### Directions for this task
Copy out all of the lines below exactly; the pictures do not belong in the copy.

### Task input
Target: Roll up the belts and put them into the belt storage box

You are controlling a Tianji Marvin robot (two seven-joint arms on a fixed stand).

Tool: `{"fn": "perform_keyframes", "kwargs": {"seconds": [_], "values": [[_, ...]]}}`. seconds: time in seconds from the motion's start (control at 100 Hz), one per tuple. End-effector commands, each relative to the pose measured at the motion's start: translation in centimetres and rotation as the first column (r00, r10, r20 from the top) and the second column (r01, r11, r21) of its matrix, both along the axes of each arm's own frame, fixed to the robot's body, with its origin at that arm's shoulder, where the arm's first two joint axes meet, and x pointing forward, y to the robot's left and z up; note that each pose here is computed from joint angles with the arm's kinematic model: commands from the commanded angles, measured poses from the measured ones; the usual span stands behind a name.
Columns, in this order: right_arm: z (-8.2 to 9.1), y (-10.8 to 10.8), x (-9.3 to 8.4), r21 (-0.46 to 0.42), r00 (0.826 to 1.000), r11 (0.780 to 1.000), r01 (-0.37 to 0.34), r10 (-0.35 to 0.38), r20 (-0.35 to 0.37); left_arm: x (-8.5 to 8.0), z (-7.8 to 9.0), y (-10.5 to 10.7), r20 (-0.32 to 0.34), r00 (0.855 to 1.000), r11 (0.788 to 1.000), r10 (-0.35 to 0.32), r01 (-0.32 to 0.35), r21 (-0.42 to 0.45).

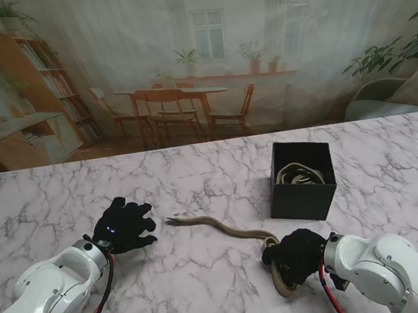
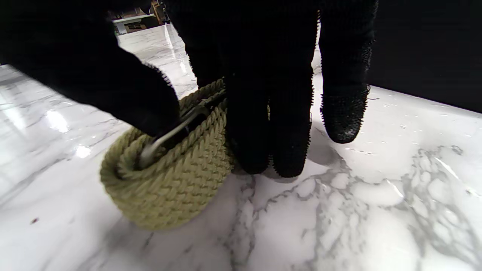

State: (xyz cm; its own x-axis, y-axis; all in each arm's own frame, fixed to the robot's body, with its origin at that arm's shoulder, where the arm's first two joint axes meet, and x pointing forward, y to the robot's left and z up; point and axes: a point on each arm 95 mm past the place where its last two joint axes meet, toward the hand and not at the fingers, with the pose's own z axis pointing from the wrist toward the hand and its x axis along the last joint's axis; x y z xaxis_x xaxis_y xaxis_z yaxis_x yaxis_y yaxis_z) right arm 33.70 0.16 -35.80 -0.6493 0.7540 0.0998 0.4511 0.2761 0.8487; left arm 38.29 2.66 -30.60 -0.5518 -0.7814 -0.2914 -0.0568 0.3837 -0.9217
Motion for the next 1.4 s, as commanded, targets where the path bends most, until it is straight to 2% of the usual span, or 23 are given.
{"fn": "perform_keyframes", "kwargs": {"seconds": [0.0, 0.26, 0.55, 0.94, 1.39], "values": [[-1.42, -0.40, -0.70, -0.031, 0.999, 0.999, 0.006, -0.008, -0.042, -0.03, -0.01, -0.16, -0.008, 1.000, 1.000, 0.004, -0.004, 0.004], [-1.35, -0.34, -0.74, -0.031, 0.999, 0.999, 0.014, -0.016, -0.050, 0.02, -0.03, -0.18, -0.008, 1.000, 1.000, 0.002, -0.002, 0.005], [-0.96, -0.24, -0.66, -0.004, 0.990, 0.999, 0.051, -0.051, -0.132, 0.02, -0.05, -0.04, -0.004, 1.000, 1.000, 0.005, -0.005, 0.001], [-0.69, -0.46, -0.40, -0.040, 0.997, 0.999, 0.017, -0.020, -0.080, 0.12, -0.14, 0.12, -0.002, 1.000, 1.000, 0.009, -0.009, -0.001], [-1.41, -0.47, -0.16, -0.114, 0.998, 0.991, -0.063, 0.064, 0.000, 0.11, -0.17, 0.20, -0.001, 1.000, 1.000, 0.008, -0.008, -0.001]]}}
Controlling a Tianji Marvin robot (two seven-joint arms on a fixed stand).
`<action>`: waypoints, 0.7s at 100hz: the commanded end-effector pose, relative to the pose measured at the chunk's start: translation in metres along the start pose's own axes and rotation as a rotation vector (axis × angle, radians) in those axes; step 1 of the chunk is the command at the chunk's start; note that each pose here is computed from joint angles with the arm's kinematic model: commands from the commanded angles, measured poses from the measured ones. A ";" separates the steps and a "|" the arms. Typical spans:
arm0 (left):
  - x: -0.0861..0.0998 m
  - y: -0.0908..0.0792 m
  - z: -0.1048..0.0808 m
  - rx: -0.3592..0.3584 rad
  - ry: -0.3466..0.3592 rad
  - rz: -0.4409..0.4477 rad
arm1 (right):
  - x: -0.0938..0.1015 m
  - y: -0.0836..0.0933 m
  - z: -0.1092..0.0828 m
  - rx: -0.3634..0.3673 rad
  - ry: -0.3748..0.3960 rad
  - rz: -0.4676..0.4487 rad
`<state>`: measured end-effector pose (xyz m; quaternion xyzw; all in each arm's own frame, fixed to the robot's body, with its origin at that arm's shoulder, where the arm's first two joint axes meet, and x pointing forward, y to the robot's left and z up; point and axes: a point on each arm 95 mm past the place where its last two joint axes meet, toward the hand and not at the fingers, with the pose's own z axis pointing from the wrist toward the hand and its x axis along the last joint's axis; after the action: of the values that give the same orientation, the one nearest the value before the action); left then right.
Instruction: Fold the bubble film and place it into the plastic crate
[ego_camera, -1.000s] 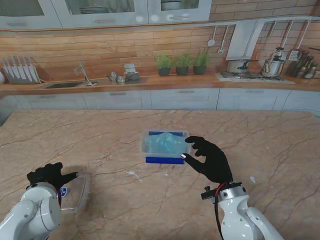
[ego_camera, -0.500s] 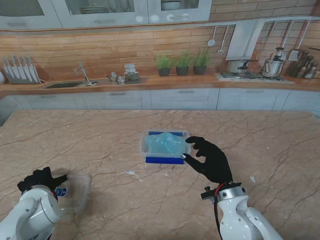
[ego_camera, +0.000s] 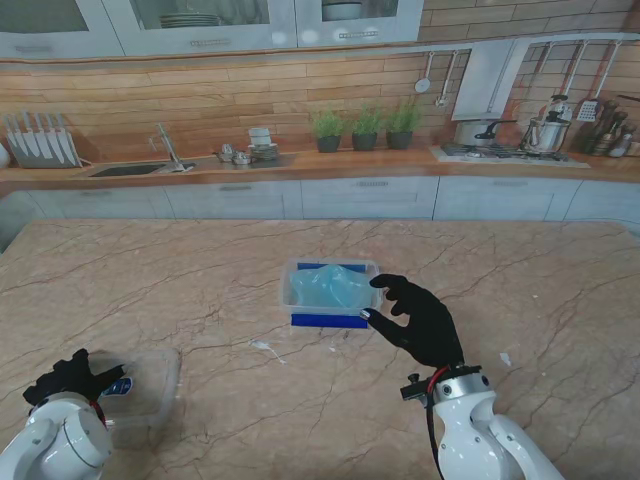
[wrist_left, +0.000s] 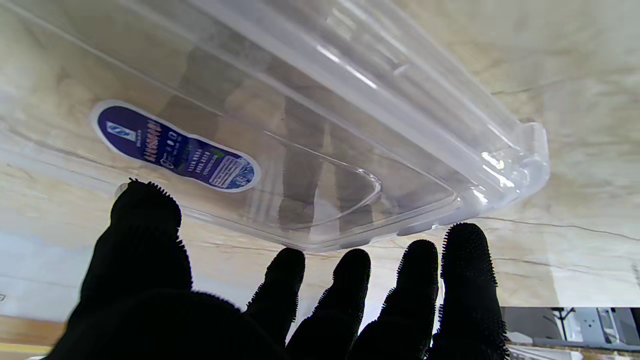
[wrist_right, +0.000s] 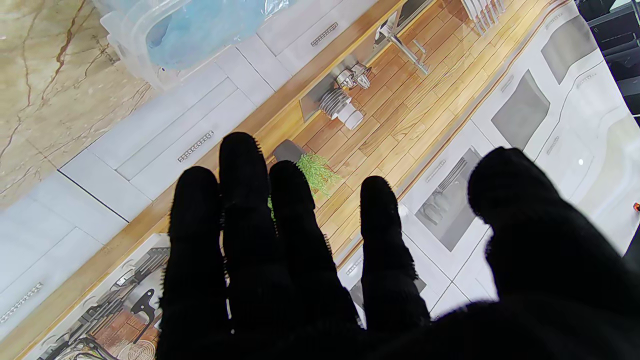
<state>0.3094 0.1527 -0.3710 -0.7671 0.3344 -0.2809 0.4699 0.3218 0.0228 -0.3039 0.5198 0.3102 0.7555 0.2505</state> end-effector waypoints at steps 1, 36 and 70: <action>-0.007 0.009 -0.004 -0.018 -0.020 0.011 | 0.002 -0.001 0.000 0.000 0.004 0.005; -0.008 0.020 -0.014 -0.064 -0.019 -0.061 | -0.003 -0.002 0.011 0.030 0.002 0.037; 0.019 0.028 -0.013 -0.153 0.074 0.021 | -0.002 0.000 0.010 0.024 0.000 0.041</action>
<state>0.3173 0.1322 -0.3636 -0.7675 0.3626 -0.2949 0.4387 0.3344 0.0216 -0.3040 0.5304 0.3112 0.7542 0.2303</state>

### Task response
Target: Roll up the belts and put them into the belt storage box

You are controlling a Tianji Marvin robot (two seven-joint arms on a fixed stand).

Tool: `{"fn": "perform_keyframes", "kwargs": {"seconds": [_], "values": [[_, ...]]}}`. seconds: time in seconds from the motion's start (control at 100 Hz), one per tuple. End-effector commands, each relative to the pose measured at the motion's start: translation in centimetres and rotation as the first column (r00, r10, r20 from the top) and the second column (r01, r11, r21) of its matrix, both along the axes of each arm's own frame, fixed to the robot's body, with its origin at that arm's shoulder, where the arm's first two joint axes meet, and x pointing forward, y to the robot's left and z up; note that each pose here is computed from joint angles with the arm's kinematic model: commands from the commanded angles, measured poses from the measured ones; the usual span stands behind a name.
Columns, in this order: right_arm: z (-8.2 to 9.1), y (-10.8 to 10.8), x (-9.3 to 8.4), r21 (-0.46 to 0.42), r00 (0.826 to 1.000), r11 (0.780 to 1.000), r01 (-0.37 to 0.34), r10 (-0.35 to 0.38), r20 (-0.35 to 0.37); left_arm: x (-8.5 to 8.0), z (-7.8 to 9.0), y (-10.5 to 10.7), r20 (-0.32 to 0.34), r00 (0.855 to 1.000), r11 (0.788 to 1.000), r10 (-0.35 to 0.32), r01 (-0.32 to 0.35), r21 (-0.42 to 0.45).


State: (xyz cm; its own x-axis, y-axis; all in each arm's own frame, fixed to the robot's body, with its origin at that arm's shoulder, where the arm's first two joint axes meet, and x pointing forward, y to the robot's left and z up; point and axes: a point on each arm 95 mm past the place where its last two joint axes meet, toward the hand and not at the fingers, with the pose's own z axis pointing from the wrist toward the hand and its x axis along the last joint's axis; x y z xaxis_x xaxis_y xaxis_z yaxis_x yaxis_y yaxis_z) right arm 33.70 0.16 -35.80 -0.6493 0.7540 0.0998 0.4511 0.2761 0.8487; left arm 38.29 2.66 -30.60 -0.5518 -0.7814 -0.2914 -0.0568 0.3837 -0.9217
Motion for the next 1.4 s, as commanded, targets where the path bends most, until it is straight to 2% of the usual span, or 23 are given.
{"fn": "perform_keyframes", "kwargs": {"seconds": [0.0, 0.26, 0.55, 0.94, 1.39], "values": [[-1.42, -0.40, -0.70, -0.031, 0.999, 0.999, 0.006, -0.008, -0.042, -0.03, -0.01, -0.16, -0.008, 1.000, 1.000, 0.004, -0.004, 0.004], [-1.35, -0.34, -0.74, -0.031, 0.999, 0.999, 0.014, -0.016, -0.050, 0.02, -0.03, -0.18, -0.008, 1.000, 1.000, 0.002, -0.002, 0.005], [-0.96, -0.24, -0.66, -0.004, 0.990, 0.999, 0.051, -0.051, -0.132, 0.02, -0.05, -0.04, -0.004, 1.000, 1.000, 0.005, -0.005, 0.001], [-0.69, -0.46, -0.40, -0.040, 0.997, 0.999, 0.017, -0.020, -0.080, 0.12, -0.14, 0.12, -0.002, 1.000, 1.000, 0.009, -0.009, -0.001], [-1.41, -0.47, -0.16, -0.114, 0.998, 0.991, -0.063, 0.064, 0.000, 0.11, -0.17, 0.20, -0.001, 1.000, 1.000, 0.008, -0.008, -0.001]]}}
Controlling a Tianji Marvin robot (two seven-joint arms on a fixed stand).
`<action>`: waypoints, 0.7s at 100hz: the commanded end-effector pose, relative to the pose measured at the chunk's start: translation in metres along the start pose's own axes and rotation as a rotation vector (axis × angle, radians) in those axes; step 1 of the chunk is the command at the chunk's start; note that each pose here is computed from joint angles with the arm's kinematic model: commands from the commanded angles, measured poses from the measured ones. A ";" separates the steps and a "|" the arms. Typical spans:
arm0 (left):
  - x: -0.0861..0.0998 m
  - y: -0.0908..0.0792 m
  - z: -0.1048..0.0808 m
  - rx: -0.3592..0.3584 rad
  - ry: -0.3466..0.3592 rad
  - rz: -0.4409..0.4477 rad
arm1 (right):
  - x: -0.0938..0.1015 m
  - y: -0.0836..0.0933 m
  - z: -0.1092..0.0828 m
  - rx: -0.3634..0.3673 rad
  - ry: -0.3748..0.3960 rad
  - rz: -0.4676..0.4487 rad
`<state>`: measured end-effector pose (xyz m; quaternion xyzw; all in each arm's own frame, fixed to the robot's body, with its origin at that arm's shoulder, where the arm's first two joint axes meet, and x pointing forward, y to the robot's left and z up; point and axes: a point on each arm 95 mm past the place where its last two joint axes meet, toward the hand and not at the fingers, with the pose's own z axis pointing from the wrist toward the hand and its x axis along the last joint's axis; after the action: of the values that give the same orientation, the one nearest the value before the action); left then right.
Instruction: Fold the bubble film and place it into the plastic crate
[ego_camera, -1.000s] 
[ego_camera, -0.500s] 
[ego_camera, +0.000s] 
[wrist_left, +0.000s] 
[wrist_right, +0.000s] 
<state>0.3094 0.1527 -0.3710 -0.7671 0.3344 -0.2809 0.4699 0.3218 0.0228 -0.3039 0.5198 0.3102 0.7555 0.2505</state> end-effector waypoints at steps 1, 36 and 70: <action>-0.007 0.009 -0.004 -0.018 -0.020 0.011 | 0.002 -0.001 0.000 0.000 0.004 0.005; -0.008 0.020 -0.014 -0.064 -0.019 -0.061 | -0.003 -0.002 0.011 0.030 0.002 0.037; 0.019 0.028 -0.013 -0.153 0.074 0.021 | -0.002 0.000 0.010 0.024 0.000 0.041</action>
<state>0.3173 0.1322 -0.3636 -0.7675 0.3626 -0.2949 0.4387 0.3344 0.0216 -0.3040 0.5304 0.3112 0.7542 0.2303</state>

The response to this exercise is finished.